# Directions for this task
Every line below from the one containing "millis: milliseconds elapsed" through the one containing "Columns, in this" must be transcribed exactly. Omit all lines outside that stretch.
•••••
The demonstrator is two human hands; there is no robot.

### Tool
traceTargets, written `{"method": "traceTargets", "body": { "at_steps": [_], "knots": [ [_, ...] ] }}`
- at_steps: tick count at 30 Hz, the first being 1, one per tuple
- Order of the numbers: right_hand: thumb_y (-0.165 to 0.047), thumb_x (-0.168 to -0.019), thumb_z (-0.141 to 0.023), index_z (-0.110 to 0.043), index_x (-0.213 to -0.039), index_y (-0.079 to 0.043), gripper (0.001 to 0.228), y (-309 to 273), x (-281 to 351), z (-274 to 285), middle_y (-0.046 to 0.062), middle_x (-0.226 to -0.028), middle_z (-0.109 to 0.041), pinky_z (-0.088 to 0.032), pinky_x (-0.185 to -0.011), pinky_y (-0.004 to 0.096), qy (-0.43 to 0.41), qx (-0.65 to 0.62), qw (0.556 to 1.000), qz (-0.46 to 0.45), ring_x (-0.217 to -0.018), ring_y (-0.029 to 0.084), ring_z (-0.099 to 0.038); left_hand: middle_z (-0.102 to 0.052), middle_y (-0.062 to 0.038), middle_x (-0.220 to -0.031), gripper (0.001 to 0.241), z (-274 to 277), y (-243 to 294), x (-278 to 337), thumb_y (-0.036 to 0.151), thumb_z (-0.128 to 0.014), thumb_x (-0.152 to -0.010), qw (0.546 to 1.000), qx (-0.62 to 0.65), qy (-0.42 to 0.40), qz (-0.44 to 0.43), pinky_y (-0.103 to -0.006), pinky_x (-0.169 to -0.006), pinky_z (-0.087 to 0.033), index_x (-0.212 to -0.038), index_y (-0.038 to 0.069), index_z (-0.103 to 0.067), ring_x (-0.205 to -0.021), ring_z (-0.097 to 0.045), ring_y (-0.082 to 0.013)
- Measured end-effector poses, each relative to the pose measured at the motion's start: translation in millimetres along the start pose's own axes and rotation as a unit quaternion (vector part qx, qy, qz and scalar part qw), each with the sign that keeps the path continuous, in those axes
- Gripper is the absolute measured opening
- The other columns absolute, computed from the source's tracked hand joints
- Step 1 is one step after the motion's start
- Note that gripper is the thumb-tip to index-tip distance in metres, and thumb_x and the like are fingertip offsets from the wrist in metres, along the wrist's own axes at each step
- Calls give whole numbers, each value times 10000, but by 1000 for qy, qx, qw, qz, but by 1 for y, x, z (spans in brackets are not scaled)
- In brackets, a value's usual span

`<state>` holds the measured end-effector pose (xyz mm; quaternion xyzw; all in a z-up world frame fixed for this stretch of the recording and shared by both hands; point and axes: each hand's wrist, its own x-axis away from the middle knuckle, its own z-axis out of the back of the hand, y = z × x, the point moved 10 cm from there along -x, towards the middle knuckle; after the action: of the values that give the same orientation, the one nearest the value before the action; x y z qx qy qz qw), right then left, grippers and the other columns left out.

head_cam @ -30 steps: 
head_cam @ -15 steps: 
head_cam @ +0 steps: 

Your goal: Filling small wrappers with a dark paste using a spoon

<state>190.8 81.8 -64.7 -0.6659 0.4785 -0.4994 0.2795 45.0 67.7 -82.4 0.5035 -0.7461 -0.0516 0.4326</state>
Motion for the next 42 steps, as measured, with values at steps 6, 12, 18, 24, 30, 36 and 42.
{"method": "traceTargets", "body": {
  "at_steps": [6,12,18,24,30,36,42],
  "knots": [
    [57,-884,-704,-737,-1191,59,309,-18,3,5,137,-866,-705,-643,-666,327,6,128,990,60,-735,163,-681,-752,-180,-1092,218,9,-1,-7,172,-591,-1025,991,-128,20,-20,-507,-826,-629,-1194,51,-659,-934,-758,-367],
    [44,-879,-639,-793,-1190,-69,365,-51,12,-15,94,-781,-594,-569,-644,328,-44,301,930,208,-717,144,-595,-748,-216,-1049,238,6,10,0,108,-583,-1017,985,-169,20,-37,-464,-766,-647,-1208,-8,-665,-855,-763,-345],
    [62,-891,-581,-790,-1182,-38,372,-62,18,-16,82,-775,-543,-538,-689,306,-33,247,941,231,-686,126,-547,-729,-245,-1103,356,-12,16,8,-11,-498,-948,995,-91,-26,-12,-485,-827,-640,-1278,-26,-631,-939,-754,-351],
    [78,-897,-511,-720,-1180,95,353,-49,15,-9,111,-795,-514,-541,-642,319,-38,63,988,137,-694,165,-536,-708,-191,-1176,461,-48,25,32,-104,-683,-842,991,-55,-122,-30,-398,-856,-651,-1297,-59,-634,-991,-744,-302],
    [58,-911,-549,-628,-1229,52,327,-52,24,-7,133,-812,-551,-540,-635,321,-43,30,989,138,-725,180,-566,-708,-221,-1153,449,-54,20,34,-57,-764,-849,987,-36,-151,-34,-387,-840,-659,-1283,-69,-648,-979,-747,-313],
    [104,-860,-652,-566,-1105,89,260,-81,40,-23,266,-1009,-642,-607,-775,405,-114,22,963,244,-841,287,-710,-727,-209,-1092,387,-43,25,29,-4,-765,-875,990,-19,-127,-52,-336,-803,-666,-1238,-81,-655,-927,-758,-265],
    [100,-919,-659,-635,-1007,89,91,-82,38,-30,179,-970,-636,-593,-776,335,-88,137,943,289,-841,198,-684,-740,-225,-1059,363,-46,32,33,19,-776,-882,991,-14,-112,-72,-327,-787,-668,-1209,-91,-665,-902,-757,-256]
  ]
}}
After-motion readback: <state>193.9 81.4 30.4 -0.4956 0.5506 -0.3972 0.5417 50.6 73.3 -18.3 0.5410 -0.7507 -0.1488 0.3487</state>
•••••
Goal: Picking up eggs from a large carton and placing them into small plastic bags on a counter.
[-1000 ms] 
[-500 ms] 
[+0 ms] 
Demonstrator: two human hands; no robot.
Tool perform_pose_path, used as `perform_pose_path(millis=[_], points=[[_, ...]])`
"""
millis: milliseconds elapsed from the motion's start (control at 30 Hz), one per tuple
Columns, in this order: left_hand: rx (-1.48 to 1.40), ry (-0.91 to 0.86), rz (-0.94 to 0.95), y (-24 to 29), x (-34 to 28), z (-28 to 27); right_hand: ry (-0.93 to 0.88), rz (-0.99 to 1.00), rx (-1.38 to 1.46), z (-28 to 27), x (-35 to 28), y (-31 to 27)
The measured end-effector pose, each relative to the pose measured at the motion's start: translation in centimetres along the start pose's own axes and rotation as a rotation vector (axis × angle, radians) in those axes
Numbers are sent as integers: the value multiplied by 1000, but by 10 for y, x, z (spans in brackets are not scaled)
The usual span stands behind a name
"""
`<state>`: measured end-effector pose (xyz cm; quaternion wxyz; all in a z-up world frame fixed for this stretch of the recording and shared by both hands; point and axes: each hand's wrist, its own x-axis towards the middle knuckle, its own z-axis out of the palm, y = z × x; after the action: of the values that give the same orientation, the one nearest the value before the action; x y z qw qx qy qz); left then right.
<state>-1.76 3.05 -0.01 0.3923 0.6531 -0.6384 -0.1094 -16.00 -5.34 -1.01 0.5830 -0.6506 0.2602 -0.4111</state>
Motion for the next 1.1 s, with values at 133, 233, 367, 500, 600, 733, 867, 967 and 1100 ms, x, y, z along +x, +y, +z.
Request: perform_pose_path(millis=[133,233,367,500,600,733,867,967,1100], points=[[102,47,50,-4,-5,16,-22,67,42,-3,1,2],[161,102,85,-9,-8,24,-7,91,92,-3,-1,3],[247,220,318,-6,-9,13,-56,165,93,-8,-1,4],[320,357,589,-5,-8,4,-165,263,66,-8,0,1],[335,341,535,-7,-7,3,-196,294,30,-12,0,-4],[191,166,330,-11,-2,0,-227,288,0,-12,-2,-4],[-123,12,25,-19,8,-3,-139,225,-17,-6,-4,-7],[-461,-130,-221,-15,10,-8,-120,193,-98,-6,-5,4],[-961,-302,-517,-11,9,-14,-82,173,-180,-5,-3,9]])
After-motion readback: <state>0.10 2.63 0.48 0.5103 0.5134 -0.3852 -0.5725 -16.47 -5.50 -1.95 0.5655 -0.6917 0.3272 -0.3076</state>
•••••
# Solved exercise
millis: milliseconds elapsed from the motion's start (control at 30 Hz), one per tuple
Columns, in this order: left_hand: rx (-1.48 to 1.40), ry (-0.91 to 0.86), rz (-0.94 to 0.95), y (-24 to 29), x (-34 to 28), z (-28 to 27); right_hand: ry (-0.93 to 0.88), rz (-0.99 to 1.00), rx (-1.38 to 1.46), z (-28 to 27), x (-35 to 28), y (-31 to 27)

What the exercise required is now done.